Virginia Woolf advocated A Room of One’s Own to write in. Jane Austen wrote in the family parlour. Paper and pencil/laptop being portable, writing is physically possible anywhere but not always mentally possible.
Some write in coffee shops – I’ve tried that but find it hard to tune out other people’s conversations, not to mention the noise of the coffee machine. But complete quiet around you, in the Reading Room of the National Library for example, can have a paralysing effect. Am I making too much noise tapping keys, making notes, breathing?
At home my writing space used to be the kitchen table but now that my son lives far away from home I’ve commandeered the desk in his bedroom … bought a new chair … put up a notice board … and added bits and pieces to make it look like a writer’s room.
There’s a lovely view from the window (shame about the cars though) and gazing at it is not procrastination of course – staring out of windows is part of the writer’s job description. The green on the other side of the road is a golf course in the summer – and beneath the velvet grass, it’s said, is a burial ground for long-ago plague victims. In the winter when the trees are leafless, and if I crane my neck, up on the right I can see Edinburgh Castle.
On the wall in front of me and my laptop is the aforementioned notice board. Scribbled notes on various works-in-progress (hope I can still read them.) On the bottom left, the illustration of my story, Class of '64 published last month in The People’s Friend, the red-haired young girl looking spookily like my teenage self (see photo on the right).
In front of the notice board is my favourite red-head, Anne of Green Gables, a doll brought back by my sister from Prince Edward Island.
There was a TV show a few years ago called End of Story (sadly, never repeated), a competition where well-known writers, such as Ian Rankin and Marian Keyes, wrote part of a story and viewers finished them – the winners had their stories read out and got to meet the authors. I didn’t enter but sent off for the End of Story mug to keep pencils in and to inspire me to keep going. It's sitting on top of a box of index cards, one for each story I've written.
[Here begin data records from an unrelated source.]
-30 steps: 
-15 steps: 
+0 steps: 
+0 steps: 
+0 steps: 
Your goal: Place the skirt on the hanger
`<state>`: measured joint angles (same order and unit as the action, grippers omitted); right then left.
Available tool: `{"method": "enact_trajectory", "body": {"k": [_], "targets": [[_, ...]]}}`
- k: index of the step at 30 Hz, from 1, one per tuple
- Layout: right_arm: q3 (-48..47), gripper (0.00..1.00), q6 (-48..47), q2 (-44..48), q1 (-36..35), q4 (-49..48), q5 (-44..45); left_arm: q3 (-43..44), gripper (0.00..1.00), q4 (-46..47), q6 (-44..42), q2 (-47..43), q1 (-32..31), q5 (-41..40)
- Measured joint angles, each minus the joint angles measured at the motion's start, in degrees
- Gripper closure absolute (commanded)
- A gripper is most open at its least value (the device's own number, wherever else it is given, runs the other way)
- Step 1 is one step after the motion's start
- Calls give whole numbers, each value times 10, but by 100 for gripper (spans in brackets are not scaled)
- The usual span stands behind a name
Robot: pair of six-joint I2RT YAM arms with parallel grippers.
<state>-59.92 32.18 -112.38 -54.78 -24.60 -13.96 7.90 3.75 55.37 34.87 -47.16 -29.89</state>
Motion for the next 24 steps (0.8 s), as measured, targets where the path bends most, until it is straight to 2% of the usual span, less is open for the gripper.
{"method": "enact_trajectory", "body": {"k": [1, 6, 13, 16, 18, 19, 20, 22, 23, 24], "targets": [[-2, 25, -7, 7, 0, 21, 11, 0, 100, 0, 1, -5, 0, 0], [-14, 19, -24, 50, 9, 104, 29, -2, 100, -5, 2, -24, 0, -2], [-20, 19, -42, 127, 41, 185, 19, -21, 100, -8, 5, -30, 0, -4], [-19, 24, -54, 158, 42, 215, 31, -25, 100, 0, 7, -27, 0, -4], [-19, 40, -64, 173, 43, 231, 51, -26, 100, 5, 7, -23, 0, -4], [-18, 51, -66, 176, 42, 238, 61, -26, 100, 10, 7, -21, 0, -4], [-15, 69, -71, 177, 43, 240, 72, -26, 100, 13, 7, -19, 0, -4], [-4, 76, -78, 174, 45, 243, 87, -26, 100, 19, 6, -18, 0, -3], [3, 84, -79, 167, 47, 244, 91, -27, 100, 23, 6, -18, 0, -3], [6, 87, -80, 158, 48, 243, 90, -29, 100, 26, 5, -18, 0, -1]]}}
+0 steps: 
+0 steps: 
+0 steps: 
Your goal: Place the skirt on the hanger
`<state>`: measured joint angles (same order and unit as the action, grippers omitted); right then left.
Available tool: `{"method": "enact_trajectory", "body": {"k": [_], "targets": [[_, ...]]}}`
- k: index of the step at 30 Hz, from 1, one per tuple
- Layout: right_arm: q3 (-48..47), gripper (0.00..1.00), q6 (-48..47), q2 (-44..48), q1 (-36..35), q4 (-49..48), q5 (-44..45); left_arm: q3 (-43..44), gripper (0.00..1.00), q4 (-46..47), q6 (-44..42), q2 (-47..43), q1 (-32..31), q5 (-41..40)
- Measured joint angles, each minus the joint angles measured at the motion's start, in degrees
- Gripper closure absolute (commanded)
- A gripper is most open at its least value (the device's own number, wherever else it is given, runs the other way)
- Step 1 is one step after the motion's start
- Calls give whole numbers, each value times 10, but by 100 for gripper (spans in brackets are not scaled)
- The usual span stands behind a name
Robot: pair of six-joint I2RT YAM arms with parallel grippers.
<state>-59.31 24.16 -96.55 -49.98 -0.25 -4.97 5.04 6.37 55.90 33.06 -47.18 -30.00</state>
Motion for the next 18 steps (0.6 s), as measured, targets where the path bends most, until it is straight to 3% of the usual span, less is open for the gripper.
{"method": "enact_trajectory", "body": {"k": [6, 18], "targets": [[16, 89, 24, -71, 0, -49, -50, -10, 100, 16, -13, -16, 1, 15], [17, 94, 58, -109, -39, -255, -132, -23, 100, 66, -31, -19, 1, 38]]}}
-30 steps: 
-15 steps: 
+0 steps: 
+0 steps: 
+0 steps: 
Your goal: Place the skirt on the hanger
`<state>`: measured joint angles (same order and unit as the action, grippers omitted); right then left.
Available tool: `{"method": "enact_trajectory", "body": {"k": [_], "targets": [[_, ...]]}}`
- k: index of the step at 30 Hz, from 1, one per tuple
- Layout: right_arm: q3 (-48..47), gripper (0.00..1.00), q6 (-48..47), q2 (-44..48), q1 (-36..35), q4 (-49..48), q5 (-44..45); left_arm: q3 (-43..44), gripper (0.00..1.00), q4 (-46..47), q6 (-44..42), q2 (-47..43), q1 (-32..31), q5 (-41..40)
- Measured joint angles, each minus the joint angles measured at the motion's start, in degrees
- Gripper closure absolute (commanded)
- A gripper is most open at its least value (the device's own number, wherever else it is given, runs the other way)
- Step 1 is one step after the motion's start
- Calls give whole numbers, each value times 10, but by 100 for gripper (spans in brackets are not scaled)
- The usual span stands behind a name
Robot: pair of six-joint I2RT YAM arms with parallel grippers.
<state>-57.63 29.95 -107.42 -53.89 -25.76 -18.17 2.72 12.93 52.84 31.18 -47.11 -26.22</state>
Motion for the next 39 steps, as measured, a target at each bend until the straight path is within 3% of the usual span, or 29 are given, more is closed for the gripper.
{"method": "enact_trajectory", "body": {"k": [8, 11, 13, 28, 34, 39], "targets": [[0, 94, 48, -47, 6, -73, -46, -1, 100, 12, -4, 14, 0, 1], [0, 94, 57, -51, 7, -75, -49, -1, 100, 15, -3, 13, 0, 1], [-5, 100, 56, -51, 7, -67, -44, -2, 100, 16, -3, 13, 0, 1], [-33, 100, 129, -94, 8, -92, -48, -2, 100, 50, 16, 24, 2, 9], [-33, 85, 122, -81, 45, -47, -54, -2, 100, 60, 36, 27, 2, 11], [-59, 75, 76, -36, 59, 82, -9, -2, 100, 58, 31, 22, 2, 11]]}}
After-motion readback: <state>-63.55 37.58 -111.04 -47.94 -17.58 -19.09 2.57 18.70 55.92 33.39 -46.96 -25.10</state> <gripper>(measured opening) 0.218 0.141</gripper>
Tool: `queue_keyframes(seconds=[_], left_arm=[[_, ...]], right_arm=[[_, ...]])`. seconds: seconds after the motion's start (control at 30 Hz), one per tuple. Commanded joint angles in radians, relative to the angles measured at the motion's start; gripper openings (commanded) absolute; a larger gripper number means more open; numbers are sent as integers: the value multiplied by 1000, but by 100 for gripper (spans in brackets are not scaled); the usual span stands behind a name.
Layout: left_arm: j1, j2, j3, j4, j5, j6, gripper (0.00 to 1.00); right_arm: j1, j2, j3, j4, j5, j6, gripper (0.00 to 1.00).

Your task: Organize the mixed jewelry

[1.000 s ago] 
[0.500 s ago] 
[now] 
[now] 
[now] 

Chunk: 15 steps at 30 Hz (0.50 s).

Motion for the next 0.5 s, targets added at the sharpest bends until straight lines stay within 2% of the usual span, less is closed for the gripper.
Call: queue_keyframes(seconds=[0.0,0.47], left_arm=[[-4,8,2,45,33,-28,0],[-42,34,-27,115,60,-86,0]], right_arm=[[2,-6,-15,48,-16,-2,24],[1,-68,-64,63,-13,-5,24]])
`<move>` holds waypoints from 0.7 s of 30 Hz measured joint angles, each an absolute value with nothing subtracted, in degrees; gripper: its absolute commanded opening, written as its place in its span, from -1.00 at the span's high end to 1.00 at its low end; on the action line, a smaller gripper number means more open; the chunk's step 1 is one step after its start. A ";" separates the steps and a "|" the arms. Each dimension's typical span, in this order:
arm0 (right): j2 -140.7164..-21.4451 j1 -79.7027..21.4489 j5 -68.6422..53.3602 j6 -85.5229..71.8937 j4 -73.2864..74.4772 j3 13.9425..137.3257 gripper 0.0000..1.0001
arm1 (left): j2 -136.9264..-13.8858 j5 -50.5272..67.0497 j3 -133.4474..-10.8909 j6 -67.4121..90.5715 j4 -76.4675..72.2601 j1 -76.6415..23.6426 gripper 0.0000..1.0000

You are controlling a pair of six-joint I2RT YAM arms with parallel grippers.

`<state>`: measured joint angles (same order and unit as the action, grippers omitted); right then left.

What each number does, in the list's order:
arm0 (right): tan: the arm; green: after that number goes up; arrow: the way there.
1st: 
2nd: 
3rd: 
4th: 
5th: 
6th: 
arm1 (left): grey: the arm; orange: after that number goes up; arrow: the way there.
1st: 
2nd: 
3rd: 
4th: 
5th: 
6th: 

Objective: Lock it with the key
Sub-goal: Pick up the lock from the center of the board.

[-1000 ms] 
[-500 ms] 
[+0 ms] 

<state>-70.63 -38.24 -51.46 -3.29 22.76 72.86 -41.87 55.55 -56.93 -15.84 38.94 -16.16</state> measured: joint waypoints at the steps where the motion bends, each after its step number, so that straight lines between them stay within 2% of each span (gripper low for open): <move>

On the chest of drawers is a lovely sunflower tin with horrible receipts in it – book writing is one thing but book-keeping is something else and the downside of being self-employed. Next to it is the quaich awarded when I won the Romance Novel competition at this year’s Scottish Association of Writers’ Conference. And next to that a collection of bookmarks in a (washed …) syrup tin.
I can’t always be sitting in that office chair though. A useful piece of advice is to print out the last page of your wip, or write the last sentence down on an index card, and carry it around with you – then you can keep writing wherever you are.
And eventually you, or even I, will get to the end of the story.